Exercise details
Go through the material below, find each line with the word "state", and copy those lines.

━━━━━━

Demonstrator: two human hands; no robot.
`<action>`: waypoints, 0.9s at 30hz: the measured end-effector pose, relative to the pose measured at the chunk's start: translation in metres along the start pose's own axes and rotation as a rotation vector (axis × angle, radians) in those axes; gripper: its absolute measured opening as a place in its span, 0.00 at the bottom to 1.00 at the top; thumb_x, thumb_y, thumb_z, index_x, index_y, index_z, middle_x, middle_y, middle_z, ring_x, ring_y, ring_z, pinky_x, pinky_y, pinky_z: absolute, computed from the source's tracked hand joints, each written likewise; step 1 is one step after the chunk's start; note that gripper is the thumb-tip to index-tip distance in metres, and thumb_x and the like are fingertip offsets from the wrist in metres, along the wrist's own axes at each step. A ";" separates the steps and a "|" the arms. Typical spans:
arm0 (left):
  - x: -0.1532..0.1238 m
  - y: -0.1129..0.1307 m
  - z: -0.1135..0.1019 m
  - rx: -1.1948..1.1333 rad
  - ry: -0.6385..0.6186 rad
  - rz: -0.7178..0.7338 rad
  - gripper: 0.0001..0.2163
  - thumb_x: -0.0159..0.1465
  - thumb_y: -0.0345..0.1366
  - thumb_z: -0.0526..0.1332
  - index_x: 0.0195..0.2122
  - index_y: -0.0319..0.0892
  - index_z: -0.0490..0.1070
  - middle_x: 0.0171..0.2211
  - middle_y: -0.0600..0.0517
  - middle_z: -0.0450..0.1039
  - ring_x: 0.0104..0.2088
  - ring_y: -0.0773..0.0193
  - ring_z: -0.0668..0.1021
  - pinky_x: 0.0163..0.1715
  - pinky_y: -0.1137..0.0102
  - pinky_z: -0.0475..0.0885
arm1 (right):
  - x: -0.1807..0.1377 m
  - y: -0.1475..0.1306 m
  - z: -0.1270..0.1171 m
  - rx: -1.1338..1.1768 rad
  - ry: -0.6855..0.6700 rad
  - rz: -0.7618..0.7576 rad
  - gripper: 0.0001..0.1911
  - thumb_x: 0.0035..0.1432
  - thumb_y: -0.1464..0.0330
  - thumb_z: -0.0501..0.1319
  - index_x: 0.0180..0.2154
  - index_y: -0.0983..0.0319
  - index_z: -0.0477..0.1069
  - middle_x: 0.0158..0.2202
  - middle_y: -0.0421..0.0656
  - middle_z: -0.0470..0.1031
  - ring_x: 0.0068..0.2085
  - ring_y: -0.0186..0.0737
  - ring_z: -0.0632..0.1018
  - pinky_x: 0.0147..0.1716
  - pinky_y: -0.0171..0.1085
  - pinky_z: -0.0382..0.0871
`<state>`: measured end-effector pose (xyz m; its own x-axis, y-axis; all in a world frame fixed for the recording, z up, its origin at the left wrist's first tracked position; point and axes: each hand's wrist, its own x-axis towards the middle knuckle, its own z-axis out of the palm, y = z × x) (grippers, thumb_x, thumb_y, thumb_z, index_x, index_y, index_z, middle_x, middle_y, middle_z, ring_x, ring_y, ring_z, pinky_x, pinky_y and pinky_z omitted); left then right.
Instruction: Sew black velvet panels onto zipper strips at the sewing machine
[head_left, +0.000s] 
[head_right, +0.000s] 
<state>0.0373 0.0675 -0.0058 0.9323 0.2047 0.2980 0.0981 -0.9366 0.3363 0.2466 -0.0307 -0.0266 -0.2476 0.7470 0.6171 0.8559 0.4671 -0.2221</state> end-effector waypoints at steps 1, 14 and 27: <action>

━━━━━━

Solution for this task
`<state>`: measured end-effector pose (xyz m; its own x-axis, y-axis; all in a world frame fixed for the recording, z up, its origin at the left wrist's first tracked position; point and axes: each hand's wrist, its own x-axis towards the middle knuckle, its own z-axis out of the palm, y = z × x) (grippers, thumb_x, thumb_y, thumb_z, index_x, index_y, index_z, middle_x, middle_y, middle_z, ring_x, ring_y, ring_z, pinky_x, pinky_y and pinky_z omitted); left then right.
<state>0.0373 0.0675 -0.0058 0.9323 0.2047 0.2980 0.0981 -0.9366 0.3363 0.2466 -0.0307 -0.0266 -0.2476 0.7470 0.6171 0.8559 0.4671 -0.2221</state> end-effector waypoints at steps 1, 14 and 27: <action>

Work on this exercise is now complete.